Novartis researching existing Covid-19 treatments
Instead of conducting research into new drugs, Novartis is studying existing drugs, such as hydroxychloroquine, a malaria drug, ruxolitinib, a medication for treating cytokine release syndrome (CRS) and fingolimod used in cases of multiple sclerosis (MS) against severe cases of Covid-19, reported Puls Biznesu (p10) on Wednesday.
Despite the troubles caused by the pandemic, the company has a good stock of active ingredients, so its production and ongoing clinical trials are not disrupted.
Novartis has also created a $20 million fund to support local communities during the pandemic, 2 million zlotys (€440,000) of which were allocated to Poland: half to Warsaw Genomics to finance production of Covid-19 tests and the other half to the National Health Fund. Novartis is also working with the Bill & Melinda Gates Foundation on R&D work to find a cure for the virus.
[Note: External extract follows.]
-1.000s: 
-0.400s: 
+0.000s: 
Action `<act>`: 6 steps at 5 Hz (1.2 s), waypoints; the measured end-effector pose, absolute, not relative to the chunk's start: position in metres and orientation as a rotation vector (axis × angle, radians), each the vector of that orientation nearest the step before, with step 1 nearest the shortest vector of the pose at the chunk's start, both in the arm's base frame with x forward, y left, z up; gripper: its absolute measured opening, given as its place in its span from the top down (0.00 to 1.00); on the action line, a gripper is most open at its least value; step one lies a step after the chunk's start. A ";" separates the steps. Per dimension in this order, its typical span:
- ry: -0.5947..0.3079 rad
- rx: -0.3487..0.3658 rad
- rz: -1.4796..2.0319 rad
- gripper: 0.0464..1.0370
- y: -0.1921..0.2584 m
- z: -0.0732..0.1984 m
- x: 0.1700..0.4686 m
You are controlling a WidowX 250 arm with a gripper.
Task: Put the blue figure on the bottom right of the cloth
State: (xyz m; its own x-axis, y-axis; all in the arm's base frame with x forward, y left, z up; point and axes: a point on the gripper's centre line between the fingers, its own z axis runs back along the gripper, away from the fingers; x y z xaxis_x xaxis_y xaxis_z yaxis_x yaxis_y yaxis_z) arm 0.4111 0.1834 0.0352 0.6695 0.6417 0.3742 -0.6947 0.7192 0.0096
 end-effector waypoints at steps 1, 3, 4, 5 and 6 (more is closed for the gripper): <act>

Scientists from Jagiellonian University work on Covid-19 drug
HTCC is a substance developed by the biotechnologists from the Jagiellonian University in Krakow headed by professor Krzysztof Pyrc, proving to have a strong inhibiting effect on coronavirus infections in both in vitro and ex vivo tests, but testing and registration for use on human patients may still take years, reported Rzeczpospolita (pQ1) on Thursday.